Only lines holding the word "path" are needed; copy each of them from the material.

◆ ◆ ◆

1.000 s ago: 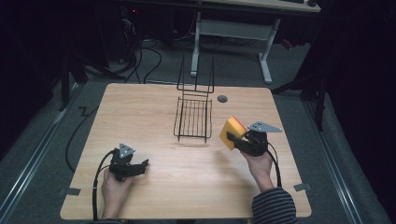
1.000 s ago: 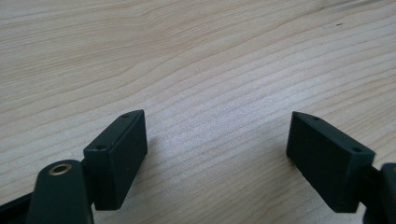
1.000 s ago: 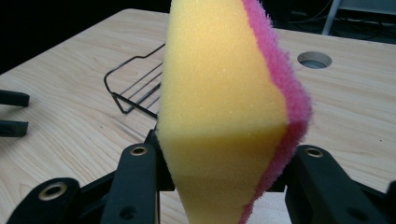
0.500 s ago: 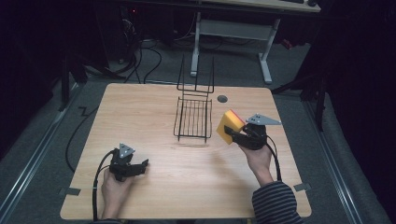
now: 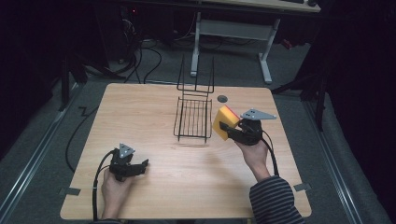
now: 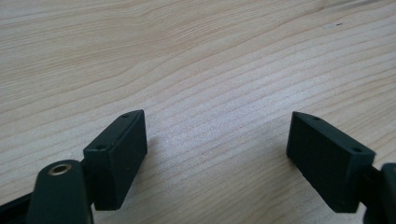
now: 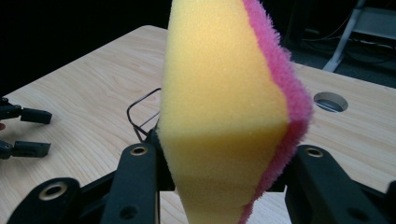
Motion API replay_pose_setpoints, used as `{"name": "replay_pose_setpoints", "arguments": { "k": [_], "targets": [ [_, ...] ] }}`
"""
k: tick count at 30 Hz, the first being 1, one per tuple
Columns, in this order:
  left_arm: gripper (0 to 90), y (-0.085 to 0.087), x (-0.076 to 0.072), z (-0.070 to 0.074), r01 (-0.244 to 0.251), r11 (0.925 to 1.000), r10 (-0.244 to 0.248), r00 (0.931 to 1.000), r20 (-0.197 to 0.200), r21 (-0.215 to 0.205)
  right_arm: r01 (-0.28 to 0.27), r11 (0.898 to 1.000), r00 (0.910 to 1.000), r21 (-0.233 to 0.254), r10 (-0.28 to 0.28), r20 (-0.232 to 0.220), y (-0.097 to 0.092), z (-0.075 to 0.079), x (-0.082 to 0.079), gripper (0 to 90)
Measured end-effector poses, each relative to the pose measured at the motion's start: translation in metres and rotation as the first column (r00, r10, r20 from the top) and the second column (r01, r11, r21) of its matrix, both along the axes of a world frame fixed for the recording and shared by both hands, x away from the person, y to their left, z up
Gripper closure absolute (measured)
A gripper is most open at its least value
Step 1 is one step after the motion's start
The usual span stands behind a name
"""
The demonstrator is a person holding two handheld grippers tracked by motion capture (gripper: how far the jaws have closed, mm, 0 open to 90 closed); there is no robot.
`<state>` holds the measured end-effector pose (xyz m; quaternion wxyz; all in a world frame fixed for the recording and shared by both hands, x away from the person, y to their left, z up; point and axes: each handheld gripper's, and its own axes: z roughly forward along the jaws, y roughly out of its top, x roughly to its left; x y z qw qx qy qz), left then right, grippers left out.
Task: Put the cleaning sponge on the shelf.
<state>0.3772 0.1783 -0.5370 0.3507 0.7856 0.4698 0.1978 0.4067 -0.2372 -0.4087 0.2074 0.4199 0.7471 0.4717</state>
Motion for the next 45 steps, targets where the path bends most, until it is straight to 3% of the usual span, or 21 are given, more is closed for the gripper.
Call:
{"name": "replay_pose_setpoints", "arguments": {
  "k": [9, 19, 28, 45],
  "targets": [
    [20.9, 0.0, 0.0, 0.0, 0.0, 1.0, 0.0, 1.0, 0.0, 0.0, -0.019, 1.0, 0.9998, -0.007, 0.019, 0.008, 0.011, 0.005, 0.007, 59.5],
    [20.8, 0.0, 0.0, 0.0, 0.001, 1.0, -0.001, 1.0, 0.0, 0.001, -0.033, 0.998, 0.9985, -0.047, 0.035, 0.042, 0.03, 0.007, 0.017, 60.0],
    [20.8, 0.0, 0.0, 0.0, 0.001, 1.0, -0.001, 1.0, 0.0, 0.001, -0.044, 0.998, 0.9987, -0.044, 0.045, 0.023, 0.043, 0.006, 0.028, 59.7],
    [20.8, 0.0, 0.0, 0.0, 0.001, 1.0, -0.001, 1.0, 0.0, 0.002, -0.046, 0.997, 0.9988, -0.055, 0.045, -0.022, 0.07, -0.013, 0.054, 59.8]
  ]
}}
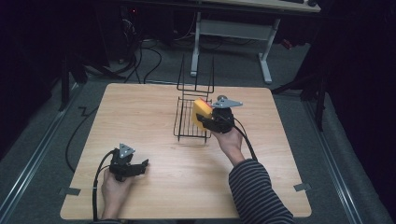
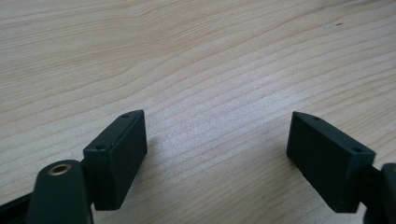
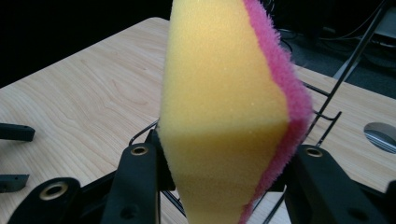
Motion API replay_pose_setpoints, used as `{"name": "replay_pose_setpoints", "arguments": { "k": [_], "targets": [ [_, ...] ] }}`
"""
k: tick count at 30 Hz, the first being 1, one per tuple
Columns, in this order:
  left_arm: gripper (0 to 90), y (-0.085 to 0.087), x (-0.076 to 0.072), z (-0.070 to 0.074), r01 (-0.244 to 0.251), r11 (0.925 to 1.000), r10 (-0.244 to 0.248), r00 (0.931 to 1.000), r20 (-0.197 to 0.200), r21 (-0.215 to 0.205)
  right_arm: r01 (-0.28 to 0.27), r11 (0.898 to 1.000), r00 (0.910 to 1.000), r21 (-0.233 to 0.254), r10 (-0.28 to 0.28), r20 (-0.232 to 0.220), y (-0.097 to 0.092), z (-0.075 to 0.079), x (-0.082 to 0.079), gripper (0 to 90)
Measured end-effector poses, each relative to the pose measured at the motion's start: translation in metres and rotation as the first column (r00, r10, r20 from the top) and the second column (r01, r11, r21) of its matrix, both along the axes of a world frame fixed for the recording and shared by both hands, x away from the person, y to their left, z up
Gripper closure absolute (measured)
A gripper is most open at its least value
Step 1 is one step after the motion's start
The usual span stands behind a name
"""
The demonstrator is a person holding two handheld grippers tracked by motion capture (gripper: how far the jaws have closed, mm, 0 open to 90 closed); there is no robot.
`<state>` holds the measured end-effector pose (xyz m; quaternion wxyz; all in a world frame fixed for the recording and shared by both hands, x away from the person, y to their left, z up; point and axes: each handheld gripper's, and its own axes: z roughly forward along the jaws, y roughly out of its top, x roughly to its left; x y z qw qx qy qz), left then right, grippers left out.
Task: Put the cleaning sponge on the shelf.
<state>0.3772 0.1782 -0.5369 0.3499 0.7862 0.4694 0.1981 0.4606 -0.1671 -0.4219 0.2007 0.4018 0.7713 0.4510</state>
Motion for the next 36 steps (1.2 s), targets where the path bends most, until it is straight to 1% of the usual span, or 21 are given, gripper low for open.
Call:
{"name": "replay_pose_setpoints", "arguments": {
  "k": [2, 4, 8, 12, 14, 16, 21, 22, 24, 36],
  "targets": [
    [20.8, 0.0, 0.0, 0.0, 0.0, 1.0, 0.0, 1.0, 0.0, 0.0, 0.0, 1.0, 1.0, 0.007, 0.0, -0.001, 0.001, -0.001, 0.002, 59.7],
    [20.8, 0.0, 0.0, 0.0, 0.002, 1.0, -0.002, 1.0, 0.0, 0.0, 0.007, 1.0, 0.9999, 0.015, -0.007, -0.015, 0.004, -0.005, 0.007, 59.7],
    [20.8, 0.0, 0.0, 0.0, 0.002, 1.0, -0.002, 1.0, 0.0, -0.001, 0.011, 1.0, 0.9997, 0.014, -0.011, -0.02, 0.007, -0.008, 0.009, 59.7],
    [20.8, 0.0, 0.0, 0.0, 0.002, 1.0, -0.002, 1.0, 0.0, -0.001, 0.013, 1.0, 0.9996, -0.001, -0.013, -0.026, 0.013, -0.013, 0.013, 59.6],
    [20.8, 0.0, 0.0, 0.0, 0.002, 1.0, -0.002, 1.0, 0.0, -0.001, 0.018, 1.0, 0.9994, -0.018, -0.018, -0.03, 0.016, -0.019, 0.016, 59.3],
    [20.9, 0.0, 0.0, 0.0, 0.002, 1.0, -0.002, 1.0, 0.0, -0.001, 0.02, 1.0, 0.9994, -0.022, -0.021, -0.028, 0.017, -0.02, 0.017, 59.3],
    [20.8, 0.0, 0.0, 0.0, 0.002, 1.0, -0.002, 1.0, 0.0, -0.001, 0.035, 0.998, 0.999, -0.051, -0.036, -0.027, 0.024, -0.028, 0.02, 59.3],
    [20.8, 0.0, 0.0, 0.0, 0.002, 1.0, -0.002, 1.0, 0.0, -0.001, 0.03, 0.998, 0.9992, -0.057, -0.032, -0.024, 0.025, -0.03, 0.02, 59.3],
    [20.8, 0.0, 0.0, 0.0, 0.002, 1.0, -0.002, 1.0, 0.0, -0.001, 0.03, 0.997, 0.999, -0.068, -0.032, -0.031, 0.028, -0.035, 0.022, 59.3],
    [20.8, 0.0, 0.0, 0.0, 0.003, 1.0, -0.003, 1.0, 0.0, 0.0, 0.029, 0.996, 0.9986, -0.083, -0.032, -0.042, 0.032, -0.044, 0.027, 59.2]
  ]
}}
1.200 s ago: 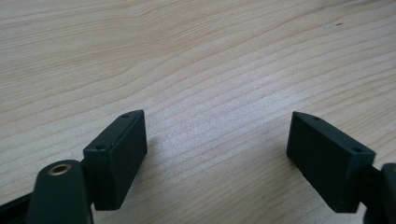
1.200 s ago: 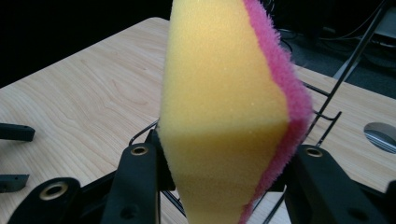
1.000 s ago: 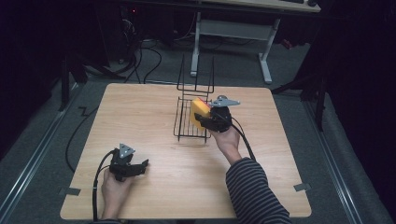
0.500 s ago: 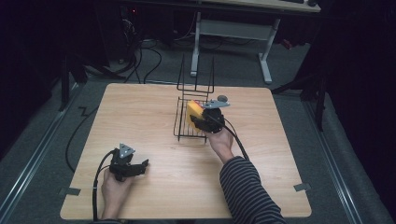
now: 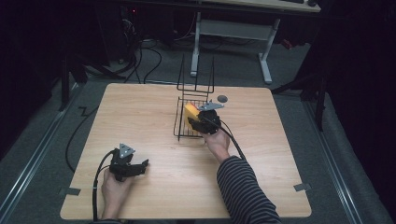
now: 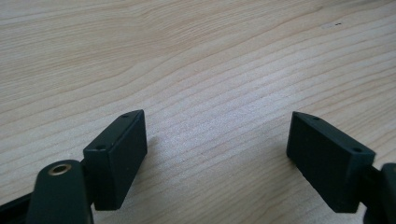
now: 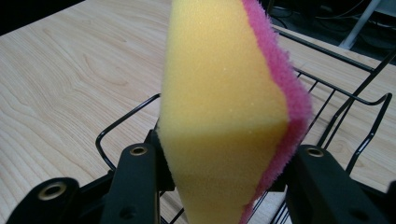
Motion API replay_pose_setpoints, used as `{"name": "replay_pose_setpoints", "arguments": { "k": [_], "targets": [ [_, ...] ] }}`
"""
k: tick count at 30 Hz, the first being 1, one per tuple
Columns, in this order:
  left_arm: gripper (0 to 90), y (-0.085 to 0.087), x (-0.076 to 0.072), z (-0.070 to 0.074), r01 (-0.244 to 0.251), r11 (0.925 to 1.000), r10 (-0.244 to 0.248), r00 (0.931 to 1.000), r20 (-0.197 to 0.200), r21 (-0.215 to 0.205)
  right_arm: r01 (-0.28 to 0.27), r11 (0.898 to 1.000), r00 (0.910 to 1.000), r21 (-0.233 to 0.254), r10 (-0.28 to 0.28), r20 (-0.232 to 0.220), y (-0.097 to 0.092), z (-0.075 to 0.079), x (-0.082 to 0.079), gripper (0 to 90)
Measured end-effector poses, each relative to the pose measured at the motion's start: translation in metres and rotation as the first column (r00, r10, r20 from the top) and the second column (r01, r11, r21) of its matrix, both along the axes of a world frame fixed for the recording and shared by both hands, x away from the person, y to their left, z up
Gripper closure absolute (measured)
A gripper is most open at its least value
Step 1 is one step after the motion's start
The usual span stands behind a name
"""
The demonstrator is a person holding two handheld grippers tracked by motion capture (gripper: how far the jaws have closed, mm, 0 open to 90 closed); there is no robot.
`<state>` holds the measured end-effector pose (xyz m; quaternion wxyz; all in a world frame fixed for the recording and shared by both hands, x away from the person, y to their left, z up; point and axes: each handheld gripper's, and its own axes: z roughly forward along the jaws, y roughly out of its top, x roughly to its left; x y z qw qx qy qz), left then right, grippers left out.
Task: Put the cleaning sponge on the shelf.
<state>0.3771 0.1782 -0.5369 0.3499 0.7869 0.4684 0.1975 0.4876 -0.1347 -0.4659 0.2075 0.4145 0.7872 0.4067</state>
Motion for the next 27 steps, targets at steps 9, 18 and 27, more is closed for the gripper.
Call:
{"name": "replay_pose_setpoints", "arguments": {
  "k": [9, 18, 27],
  "targets": [
    [20.8, 0.0, 0.0, 0.0, 0.0, 1.0, 0.0, 1.0, 0.0, -0.001, 0.002, 1.0, 0.9999, 0.0, -0.002, -0.012, -0.0018, -0.0019, 0.0018, 58.9],
    [20.9, -0.0001, 0.0, 0.0, -0.001, 1.0, 0.001, 1.0, 0.0, -0.001, 0.008, 1.0, 0.9995, -0.005, -0.009, -0.029, -0.0024, -0.0039, 0.0029, 54.9],
    [20.8, 0.0, 0.0, 0.0, 0.0, 1.0, 0.0, 1.0, 0.0, -0.002, -0.003, 0.999, 0.9988, 0.042, 0.005, -0.049, -0.0062, -0.0009, 0.0034, 36.2]
  ]
}}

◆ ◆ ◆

OUTPUT OF THE TASK ->
Motion for the next 45 steps, targets where the path bends most, until it is straight to 3% of the usual span, or 21 are given, more is closed for the gripper.
Motion for the next 36 steps (1.2 s), targets where the path bends most, until it is straight to 1% of the usual span, or 21 are given, gripper low for open.

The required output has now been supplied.